From another message board:

The communication being sent to passengers boarding at Chicago
Union Station, regarding the boarding policies:

> Dear Amtrak Customer,

> We see you are scheduled to board the train or make a connection in
> Chicago. To provide our customers with a more convenient experience,
> we now have a new boarding process at Chicago Union Station. Coach
> Class customers (except Hiawatha Service customers) boarding or
> connecting to reserved trains in Chicago will need a boarding pass.

> When you get to the station, check in with a station employee who
> will verify your ticket and give you a boarding pass.

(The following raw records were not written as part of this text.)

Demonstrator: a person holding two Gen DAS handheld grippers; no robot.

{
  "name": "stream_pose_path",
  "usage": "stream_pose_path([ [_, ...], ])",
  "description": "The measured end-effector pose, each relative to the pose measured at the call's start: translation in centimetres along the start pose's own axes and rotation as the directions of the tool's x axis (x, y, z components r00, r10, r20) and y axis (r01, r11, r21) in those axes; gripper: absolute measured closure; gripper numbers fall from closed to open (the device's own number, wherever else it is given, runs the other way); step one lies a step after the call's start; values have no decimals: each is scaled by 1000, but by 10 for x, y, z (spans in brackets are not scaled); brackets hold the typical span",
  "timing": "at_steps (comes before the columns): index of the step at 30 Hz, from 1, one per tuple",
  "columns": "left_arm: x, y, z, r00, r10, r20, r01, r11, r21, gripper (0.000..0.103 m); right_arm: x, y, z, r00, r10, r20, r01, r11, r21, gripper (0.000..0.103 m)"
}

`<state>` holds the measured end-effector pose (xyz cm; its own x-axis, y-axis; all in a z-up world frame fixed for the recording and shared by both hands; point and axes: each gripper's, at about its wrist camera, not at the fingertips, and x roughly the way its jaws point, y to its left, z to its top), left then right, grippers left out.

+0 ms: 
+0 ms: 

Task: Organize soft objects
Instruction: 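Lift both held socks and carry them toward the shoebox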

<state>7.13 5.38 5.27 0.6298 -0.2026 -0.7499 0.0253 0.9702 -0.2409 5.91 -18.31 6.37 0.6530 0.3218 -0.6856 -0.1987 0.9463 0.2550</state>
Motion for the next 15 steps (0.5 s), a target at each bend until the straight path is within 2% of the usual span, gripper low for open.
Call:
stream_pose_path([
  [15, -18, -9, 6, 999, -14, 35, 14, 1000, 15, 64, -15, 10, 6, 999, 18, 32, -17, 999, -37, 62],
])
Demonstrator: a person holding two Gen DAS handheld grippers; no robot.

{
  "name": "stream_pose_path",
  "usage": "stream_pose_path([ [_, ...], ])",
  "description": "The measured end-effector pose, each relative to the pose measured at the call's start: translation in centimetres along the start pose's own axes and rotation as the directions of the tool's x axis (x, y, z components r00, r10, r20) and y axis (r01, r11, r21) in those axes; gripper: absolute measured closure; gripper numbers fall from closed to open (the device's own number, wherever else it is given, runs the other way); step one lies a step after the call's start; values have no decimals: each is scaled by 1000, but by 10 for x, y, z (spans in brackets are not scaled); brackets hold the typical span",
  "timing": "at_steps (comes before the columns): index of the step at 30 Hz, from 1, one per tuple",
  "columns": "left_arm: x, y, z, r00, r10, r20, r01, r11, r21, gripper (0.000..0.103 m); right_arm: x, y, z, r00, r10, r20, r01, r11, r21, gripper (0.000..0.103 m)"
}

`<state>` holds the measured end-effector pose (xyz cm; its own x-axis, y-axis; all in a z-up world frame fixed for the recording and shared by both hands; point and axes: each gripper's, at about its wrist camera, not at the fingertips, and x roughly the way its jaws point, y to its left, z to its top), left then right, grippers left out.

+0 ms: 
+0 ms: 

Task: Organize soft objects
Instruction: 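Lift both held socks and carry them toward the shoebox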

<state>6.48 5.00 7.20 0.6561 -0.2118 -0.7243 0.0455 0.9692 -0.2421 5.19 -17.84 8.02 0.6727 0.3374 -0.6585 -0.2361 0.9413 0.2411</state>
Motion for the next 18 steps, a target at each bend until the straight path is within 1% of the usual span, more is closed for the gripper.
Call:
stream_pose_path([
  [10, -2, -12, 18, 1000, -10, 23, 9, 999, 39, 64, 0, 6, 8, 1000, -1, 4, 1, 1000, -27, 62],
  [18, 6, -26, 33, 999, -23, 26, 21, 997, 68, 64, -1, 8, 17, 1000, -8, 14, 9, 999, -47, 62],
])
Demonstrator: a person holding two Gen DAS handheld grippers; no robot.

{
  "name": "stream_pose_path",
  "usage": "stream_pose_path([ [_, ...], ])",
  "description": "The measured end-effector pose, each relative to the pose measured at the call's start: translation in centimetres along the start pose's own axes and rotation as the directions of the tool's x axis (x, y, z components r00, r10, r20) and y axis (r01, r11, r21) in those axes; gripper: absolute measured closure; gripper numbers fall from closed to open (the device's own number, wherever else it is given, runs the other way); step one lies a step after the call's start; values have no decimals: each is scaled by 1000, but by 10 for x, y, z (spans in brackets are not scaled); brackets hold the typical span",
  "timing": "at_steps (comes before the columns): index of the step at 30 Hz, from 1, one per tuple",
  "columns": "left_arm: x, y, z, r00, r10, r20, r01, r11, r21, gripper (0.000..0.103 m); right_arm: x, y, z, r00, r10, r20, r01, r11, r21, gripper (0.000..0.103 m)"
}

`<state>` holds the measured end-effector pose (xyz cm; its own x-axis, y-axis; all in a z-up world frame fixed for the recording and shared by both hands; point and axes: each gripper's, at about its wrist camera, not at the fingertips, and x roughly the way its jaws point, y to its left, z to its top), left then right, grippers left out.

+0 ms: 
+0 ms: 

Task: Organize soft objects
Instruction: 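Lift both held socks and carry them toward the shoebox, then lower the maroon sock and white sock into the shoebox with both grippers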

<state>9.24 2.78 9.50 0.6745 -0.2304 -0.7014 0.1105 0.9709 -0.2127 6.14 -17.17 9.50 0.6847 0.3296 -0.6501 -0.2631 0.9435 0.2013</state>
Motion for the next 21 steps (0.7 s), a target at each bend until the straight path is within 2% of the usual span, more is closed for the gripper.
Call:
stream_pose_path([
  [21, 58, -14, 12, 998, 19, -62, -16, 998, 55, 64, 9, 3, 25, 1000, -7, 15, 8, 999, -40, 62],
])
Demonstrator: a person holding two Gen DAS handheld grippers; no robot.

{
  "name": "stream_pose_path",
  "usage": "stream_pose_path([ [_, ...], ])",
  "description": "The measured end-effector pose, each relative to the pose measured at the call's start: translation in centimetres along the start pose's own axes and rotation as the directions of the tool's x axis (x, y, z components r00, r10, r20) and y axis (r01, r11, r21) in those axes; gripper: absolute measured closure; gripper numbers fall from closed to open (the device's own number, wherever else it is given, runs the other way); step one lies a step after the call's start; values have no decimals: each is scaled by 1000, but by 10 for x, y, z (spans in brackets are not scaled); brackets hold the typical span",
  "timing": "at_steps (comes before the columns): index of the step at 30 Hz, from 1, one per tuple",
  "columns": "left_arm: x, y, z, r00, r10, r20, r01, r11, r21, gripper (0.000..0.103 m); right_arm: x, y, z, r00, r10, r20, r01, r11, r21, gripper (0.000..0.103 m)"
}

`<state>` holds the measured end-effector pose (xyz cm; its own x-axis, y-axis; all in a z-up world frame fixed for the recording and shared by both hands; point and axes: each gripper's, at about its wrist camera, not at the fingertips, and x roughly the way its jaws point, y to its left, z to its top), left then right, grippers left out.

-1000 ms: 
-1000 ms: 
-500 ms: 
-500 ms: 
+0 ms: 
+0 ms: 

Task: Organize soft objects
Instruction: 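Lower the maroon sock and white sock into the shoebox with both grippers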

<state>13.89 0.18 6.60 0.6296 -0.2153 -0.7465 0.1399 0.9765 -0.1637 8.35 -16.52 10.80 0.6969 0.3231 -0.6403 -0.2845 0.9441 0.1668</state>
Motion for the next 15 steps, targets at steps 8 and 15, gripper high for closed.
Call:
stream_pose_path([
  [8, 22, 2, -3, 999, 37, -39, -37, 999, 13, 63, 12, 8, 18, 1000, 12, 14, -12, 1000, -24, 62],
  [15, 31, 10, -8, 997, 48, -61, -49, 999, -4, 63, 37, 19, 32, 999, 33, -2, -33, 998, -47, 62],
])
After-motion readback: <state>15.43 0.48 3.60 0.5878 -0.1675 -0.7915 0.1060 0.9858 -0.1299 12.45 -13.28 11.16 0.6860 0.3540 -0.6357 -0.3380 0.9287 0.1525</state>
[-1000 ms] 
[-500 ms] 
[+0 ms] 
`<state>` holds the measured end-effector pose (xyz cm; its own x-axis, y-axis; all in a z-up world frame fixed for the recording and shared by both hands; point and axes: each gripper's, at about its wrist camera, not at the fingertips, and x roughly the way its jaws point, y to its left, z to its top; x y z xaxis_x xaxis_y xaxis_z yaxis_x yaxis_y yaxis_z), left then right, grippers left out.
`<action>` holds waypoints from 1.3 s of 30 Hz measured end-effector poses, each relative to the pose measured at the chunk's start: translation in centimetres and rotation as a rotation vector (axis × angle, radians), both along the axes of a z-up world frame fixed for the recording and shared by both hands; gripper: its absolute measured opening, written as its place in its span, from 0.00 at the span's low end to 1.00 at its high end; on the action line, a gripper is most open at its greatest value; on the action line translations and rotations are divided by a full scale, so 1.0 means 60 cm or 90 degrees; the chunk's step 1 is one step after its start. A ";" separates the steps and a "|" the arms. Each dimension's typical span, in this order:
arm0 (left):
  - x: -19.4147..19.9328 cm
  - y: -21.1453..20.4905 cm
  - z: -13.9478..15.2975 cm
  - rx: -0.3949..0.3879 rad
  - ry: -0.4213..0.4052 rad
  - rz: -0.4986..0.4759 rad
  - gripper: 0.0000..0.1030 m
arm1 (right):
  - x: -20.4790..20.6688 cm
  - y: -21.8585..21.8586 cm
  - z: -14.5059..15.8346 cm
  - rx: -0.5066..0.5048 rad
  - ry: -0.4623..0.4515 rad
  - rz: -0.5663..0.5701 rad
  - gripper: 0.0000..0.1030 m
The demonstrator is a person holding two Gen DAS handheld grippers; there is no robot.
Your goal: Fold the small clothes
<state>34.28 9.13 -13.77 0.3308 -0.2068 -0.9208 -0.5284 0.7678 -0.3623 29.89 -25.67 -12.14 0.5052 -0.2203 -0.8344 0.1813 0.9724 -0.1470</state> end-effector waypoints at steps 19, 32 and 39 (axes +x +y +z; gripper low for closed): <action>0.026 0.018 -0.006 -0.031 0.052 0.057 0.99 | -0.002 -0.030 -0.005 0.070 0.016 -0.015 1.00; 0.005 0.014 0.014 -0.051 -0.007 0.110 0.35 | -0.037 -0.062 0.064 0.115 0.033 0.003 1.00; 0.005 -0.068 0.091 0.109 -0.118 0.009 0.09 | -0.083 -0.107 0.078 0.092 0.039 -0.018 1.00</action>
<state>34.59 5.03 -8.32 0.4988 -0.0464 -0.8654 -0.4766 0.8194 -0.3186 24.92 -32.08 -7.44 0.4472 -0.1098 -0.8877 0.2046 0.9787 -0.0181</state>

You will then
> be directed to the appropriate boarding area to wait for your train.
> The earlier you check in, the earlier you’ll be in the boarding
> process. If you don't check in, you'll be among the last to board.
> General boarding for Coach Class customers will take place in the
> Great Hall. Since Hiawatha Service trains are unreserved, boarding
> passes are not needed. Hiawatha Service customers can go straight
> to the North Boarding Lounge to wait for their train.

> Coach Class customers who want priority boarding can purchase a $20
> pass for the Legacy Club and enjoy free snacks, TV, games plus the
> benefit of early boarding access. Uniformed military personnel can
> enjoy the Legacy Club free of charge.

> Seniors age 62 and over, customers with disabilities, families with
> children 12 and under, and active duty military personnel can board
> from the South Boarding Lounge, ahead of general boarding.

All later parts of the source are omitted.